→ **YOUR INSTRUCTIONS**:
Of the lines listed below, return exactly those that run from the line containing "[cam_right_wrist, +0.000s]" through the line containing "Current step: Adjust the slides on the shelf", both included.

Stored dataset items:
• • •

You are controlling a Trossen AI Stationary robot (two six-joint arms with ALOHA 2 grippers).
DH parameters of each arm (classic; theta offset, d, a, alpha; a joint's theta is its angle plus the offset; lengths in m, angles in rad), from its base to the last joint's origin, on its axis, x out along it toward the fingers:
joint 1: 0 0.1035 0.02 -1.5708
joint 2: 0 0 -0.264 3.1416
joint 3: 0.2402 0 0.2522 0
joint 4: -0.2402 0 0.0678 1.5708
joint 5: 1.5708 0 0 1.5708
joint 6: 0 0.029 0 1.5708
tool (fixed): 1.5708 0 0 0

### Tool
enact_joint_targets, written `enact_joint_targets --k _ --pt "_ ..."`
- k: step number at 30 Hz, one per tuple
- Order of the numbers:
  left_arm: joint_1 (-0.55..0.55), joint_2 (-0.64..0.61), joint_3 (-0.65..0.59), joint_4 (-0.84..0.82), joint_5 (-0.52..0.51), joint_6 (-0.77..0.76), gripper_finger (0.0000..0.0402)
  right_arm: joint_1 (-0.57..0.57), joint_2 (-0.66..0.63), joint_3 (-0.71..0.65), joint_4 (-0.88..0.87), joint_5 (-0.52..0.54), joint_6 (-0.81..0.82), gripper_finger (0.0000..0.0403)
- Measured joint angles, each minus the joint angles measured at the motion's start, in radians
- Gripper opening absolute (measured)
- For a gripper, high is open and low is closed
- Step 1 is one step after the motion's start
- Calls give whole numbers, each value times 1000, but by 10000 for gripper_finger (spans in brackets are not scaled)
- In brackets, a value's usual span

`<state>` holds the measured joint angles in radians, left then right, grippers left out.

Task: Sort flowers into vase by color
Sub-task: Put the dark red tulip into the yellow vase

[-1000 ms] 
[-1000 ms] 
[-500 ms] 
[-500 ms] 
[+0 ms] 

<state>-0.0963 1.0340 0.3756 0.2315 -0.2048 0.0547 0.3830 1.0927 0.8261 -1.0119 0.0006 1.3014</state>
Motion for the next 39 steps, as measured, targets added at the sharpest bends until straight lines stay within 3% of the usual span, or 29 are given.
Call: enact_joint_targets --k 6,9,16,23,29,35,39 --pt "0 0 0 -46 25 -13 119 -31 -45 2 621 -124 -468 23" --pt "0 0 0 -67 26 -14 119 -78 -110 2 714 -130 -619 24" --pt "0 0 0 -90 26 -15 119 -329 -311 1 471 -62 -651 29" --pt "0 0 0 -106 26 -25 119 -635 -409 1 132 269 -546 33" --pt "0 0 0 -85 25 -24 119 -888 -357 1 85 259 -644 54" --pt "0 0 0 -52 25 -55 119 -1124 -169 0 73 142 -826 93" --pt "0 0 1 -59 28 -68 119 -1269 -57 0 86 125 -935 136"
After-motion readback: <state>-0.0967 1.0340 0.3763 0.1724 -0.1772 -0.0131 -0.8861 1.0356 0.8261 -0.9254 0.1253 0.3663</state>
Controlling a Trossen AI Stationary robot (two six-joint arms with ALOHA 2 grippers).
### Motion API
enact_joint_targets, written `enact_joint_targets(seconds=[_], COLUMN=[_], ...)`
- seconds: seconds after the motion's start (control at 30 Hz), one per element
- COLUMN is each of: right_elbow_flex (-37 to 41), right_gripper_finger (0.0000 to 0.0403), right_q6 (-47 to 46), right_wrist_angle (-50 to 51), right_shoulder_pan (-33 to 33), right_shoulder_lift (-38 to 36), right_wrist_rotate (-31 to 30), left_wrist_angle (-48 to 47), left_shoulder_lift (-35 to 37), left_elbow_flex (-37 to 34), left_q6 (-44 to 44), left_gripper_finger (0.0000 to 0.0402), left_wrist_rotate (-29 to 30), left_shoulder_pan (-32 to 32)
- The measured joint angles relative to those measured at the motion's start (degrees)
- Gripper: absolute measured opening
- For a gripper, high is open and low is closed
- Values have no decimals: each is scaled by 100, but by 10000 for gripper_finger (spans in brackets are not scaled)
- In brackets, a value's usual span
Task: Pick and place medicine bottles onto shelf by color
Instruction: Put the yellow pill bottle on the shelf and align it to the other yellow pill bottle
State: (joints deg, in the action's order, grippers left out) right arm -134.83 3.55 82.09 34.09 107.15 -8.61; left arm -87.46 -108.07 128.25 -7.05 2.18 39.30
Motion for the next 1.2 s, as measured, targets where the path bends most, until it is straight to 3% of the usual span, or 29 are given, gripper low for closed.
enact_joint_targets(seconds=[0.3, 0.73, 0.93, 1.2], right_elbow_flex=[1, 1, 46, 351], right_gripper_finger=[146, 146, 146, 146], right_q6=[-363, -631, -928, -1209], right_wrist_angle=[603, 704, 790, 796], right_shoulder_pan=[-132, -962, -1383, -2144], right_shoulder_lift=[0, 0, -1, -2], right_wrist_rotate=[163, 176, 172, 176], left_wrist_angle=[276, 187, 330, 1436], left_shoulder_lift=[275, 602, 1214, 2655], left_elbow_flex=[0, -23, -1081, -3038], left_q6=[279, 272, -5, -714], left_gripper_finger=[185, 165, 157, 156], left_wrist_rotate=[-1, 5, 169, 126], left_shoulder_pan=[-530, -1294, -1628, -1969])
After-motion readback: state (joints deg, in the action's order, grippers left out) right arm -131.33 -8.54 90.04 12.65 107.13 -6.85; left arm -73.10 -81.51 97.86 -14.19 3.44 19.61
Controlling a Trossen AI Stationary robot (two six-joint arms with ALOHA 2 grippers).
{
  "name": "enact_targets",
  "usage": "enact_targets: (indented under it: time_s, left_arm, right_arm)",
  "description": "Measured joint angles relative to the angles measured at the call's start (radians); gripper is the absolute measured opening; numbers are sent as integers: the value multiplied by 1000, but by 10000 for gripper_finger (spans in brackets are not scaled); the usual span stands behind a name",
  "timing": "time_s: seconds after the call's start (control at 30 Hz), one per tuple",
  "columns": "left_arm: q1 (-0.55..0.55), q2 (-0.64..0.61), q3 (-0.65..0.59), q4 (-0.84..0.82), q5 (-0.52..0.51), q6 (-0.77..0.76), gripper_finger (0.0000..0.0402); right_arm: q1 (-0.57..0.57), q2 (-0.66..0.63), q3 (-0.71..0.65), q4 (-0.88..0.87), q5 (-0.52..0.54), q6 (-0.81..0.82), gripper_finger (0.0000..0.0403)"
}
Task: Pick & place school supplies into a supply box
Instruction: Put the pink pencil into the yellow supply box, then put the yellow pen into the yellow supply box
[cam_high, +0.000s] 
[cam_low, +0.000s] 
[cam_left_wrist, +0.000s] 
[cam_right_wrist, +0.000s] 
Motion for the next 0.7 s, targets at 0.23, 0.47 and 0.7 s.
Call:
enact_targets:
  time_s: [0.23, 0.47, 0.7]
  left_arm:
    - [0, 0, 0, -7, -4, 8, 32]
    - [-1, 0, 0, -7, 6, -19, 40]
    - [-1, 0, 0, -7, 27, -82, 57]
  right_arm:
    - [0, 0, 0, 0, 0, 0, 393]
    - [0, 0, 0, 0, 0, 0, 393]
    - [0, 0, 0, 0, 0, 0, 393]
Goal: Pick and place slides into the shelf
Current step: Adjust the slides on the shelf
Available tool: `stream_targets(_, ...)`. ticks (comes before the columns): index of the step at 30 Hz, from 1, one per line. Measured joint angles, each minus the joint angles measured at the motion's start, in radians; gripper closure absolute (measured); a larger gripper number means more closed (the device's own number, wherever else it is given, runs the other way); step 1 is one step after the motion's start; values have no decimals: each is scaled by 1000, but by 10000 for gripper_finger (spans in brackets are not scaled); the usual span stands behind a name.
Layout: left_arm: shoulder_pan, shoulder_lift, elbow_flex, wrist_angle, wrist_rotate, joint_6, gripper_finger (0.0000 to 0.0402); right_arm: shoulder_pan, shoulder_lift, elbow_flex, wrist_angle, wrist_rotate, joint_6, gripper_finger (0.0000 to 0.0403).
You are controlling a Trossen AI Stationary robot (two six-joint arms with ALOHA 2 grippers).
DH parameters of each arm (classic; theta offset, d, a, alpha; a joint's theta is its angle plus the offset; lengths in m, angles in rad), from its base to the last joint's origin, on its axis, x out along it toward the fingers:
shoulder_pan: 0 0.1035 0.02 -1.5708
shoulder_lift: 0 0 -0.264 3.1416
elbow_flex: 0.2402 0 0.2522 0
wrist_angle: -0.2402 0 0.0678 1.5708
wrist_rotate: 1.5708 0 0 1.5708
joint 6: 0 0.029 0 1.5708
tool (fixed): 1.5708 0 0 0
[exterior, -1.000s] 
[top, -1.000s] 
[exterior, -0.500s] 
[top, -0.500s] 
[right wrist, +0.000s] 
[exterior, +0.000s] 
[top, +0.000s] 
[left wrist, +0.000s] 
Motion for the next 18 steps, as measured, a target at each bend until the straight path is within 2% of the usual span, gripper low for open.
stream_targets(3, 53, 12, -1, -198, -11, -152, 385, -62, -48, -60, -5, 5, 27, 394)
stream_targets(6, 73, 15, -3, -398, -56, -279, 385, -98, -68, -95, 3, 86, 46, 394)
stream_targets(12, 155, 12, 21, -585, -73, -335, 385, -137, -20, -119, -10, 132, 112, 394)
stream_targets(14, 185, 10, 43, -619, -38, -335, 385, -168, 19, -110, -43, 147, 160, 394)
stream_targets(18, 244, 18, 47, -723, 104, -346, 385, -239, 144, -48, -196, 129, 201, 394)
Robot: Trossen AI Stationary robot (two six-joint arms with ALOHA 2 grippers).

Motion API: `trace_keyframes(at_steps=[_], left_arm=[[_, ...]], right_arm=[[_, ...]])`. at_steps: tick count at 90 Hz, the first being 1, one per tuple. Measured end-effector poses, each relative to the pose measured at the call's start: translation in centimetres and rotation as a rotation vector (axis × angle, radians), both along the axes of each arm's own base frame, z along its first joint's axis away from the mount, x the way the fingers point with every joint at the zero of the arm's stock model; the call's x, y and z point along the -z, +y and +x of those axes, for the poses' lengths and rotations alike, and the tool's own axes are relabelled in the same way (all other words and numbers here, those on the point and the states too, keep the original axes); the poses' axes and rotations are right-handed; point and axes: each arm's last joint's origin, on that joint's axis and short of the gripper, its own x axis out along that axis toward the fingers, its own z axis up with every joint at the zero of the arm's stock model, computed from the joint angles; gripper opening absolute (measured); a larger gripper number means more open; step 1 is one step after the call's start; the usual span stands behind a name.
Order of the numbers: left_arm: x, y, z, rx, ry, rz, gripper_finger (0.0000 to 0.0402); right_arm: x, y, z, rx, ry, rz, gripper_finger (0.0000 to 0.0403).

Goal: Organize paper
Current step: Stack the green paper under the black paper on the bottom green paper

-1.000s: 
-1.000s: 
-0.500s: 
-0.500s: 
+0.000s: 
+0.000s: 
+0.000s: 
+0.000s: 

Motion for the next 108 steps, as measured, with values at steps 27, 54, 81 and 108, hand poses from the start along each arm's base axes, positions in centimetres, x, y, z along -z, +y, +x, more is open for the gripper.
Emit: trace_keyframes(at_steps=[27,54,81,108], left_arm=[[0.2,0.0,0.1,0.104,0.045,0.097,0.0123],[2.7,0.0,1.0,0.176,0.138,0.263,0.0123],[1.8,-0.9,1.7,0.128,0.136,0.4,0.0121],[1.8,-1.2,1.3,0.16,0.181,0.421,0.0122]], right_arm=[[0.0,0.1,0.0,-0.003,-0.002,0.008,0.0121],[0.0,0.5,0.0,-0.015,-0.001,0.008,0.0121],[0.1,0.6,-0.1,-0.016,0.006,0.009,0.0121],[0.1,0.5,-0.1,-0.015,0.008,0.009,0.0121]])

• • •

→ **FINAL ANSWER**:
[cam_right_wrist, +0.000s] 
Motion for the next 0.7 s, targets at 0.23, 0.47 and 0.7 s.
Call:
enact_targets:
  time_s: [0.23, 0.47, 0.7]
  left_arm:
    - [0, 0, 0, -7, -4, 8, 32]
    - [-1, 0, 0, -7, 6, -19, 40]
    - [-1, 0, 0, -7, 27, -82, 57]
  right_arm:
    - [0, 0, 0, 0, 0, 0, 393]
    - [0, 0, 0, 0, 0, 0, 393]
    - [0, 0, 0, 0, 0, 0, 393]
Goal: Pick and place slides into the shelf
Current step: Adjust the slides on the shelf

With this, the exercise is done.